» Task statement
Restate each of the lines below word for word and drop every picture.

-------- Data shown

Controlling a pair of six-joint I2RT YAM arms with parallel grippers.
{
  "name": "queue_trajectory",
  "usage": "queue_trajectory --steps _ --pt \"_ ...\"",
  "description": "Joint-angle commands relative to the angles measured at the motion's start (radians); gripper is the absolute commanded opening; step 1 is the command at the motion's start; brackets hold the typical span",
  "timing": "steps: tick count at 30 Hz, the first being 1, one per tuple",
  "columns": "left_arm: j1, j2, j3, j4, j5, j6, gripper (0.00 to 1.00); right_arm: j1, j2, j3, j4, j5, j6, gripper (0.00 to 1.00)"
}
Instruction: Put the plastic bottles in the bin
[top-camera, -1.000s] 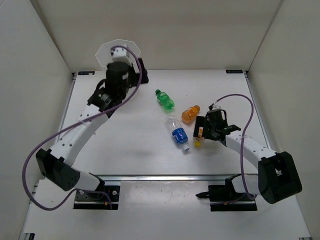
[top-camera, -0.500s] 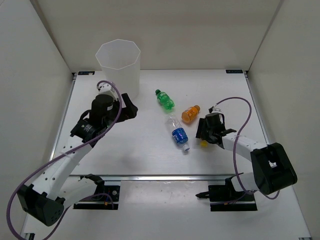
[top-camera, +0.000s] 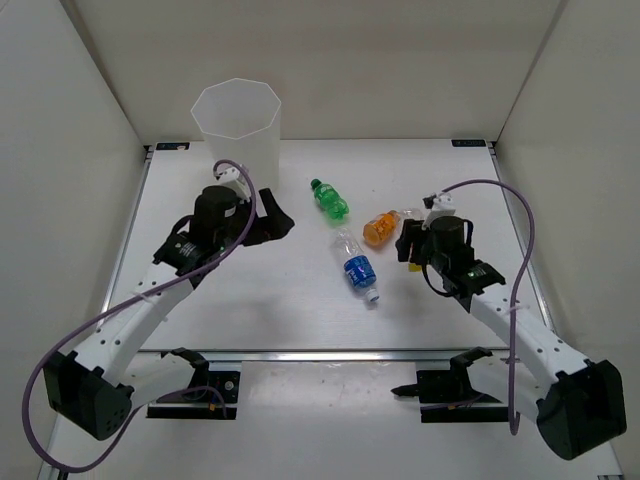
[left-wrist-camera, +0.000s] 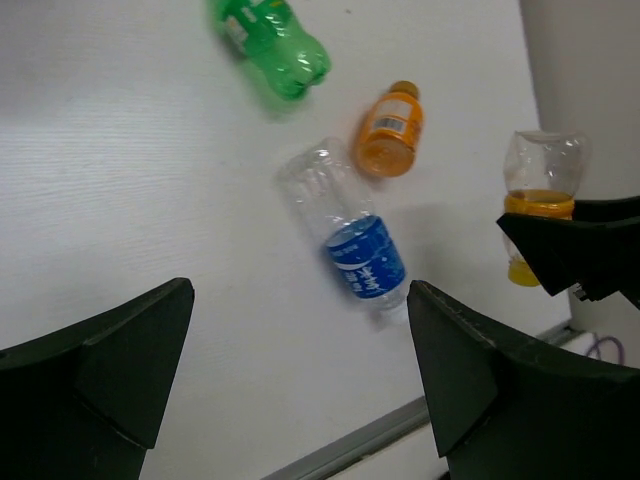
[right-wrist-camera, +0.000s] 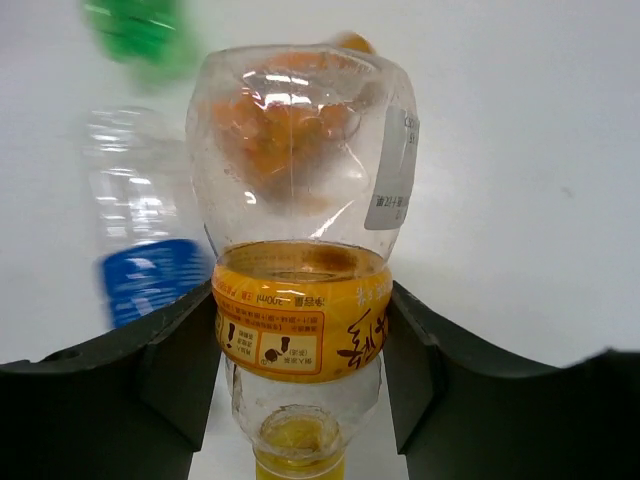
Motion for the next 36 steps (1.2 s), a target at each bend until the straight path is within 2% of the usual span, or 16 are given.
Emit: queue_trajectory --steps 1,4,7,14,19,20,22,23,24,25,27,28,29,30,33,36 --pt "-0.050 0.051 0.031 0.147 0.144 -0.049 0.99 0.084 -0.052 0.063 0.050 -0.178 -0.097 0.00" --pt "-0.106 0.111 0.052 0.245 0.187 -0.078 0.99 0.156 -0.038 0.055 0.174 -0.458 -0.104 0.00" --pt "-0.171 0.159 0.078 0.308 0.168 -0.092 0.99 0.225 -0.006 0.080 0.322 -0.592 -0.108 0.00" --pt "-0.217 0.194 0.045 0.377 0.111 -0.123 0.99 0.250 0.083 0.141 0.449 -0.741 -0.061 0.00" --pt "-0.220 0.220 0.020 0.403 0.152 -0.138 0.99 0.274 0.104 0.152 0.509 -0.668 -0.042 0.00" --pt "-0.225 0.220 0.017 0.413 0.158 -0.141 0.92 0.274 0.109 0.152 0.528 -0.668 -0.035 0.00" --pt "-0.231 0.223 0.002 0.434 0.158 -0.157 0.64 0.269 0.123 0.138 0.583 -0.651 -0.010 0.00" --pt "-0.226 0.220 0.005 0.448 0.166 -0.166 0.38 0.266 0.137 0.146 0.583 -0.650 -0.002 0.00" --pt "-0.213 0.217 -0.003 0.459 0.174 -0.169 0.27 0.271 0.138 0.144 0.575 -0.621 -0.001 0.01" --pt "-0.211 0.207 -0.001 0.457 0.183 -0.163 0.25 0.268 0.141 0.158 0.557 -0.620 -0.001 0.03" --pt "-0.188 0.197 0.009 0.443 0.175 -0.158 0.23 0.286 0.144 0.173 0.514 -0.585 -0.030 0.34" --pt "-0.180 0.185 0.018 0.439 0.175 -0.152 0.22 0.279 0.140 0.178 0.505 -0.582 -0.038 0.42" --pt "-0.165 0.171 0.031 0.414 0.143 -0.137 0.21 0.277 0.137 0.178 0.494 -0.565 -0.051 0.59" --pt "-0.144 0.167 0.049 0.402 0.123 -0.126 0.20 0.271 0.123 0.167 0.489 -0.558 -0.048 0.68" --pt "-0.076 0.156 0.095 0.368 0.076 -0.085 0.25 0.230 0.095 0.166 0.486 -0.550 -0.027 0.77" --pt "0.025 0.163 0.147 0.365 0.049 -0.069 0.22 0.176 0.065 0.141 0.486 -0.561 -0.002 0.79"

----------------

» Answer box
Controlling a pair of six-joint I2RT YAM arms with parallel grippers.
{
  "name": "queue_trajectory",
  "usage": "queue_trajectory --steps _ --pt \"_ ...\"",
  "description": "Joint-angle commands relative to the angles measured at the motion's start (radians); gripper is the absolute commanded opening; step 1 is the command at the motion's start; brackets hold the typical span",
  "timing": "steps: tick count at 30 Hz, the first being 1, one per tuple",
  "columns": "left_arm: j1, j2, j3, j4, j5, j6, gripper (0.00 to 1.00); right_arm: j1, j2, j3, j4, j5, j6, gripper (0.00 to 1.00)"
}
Instruction: Put the plastic bottles in the bin
[top-camera, -1.000s] 
[top-camera, -0.500s] 
[top-camera, +0.000s] 
[left-wrist-camera, +0.000s] 
[right-wrist-camera, +0.000s] 
Motion for the next 36 steps (1.2 s), a target at each bend until the straight path is within 2% of the usual span, or 16 are given.
Emit: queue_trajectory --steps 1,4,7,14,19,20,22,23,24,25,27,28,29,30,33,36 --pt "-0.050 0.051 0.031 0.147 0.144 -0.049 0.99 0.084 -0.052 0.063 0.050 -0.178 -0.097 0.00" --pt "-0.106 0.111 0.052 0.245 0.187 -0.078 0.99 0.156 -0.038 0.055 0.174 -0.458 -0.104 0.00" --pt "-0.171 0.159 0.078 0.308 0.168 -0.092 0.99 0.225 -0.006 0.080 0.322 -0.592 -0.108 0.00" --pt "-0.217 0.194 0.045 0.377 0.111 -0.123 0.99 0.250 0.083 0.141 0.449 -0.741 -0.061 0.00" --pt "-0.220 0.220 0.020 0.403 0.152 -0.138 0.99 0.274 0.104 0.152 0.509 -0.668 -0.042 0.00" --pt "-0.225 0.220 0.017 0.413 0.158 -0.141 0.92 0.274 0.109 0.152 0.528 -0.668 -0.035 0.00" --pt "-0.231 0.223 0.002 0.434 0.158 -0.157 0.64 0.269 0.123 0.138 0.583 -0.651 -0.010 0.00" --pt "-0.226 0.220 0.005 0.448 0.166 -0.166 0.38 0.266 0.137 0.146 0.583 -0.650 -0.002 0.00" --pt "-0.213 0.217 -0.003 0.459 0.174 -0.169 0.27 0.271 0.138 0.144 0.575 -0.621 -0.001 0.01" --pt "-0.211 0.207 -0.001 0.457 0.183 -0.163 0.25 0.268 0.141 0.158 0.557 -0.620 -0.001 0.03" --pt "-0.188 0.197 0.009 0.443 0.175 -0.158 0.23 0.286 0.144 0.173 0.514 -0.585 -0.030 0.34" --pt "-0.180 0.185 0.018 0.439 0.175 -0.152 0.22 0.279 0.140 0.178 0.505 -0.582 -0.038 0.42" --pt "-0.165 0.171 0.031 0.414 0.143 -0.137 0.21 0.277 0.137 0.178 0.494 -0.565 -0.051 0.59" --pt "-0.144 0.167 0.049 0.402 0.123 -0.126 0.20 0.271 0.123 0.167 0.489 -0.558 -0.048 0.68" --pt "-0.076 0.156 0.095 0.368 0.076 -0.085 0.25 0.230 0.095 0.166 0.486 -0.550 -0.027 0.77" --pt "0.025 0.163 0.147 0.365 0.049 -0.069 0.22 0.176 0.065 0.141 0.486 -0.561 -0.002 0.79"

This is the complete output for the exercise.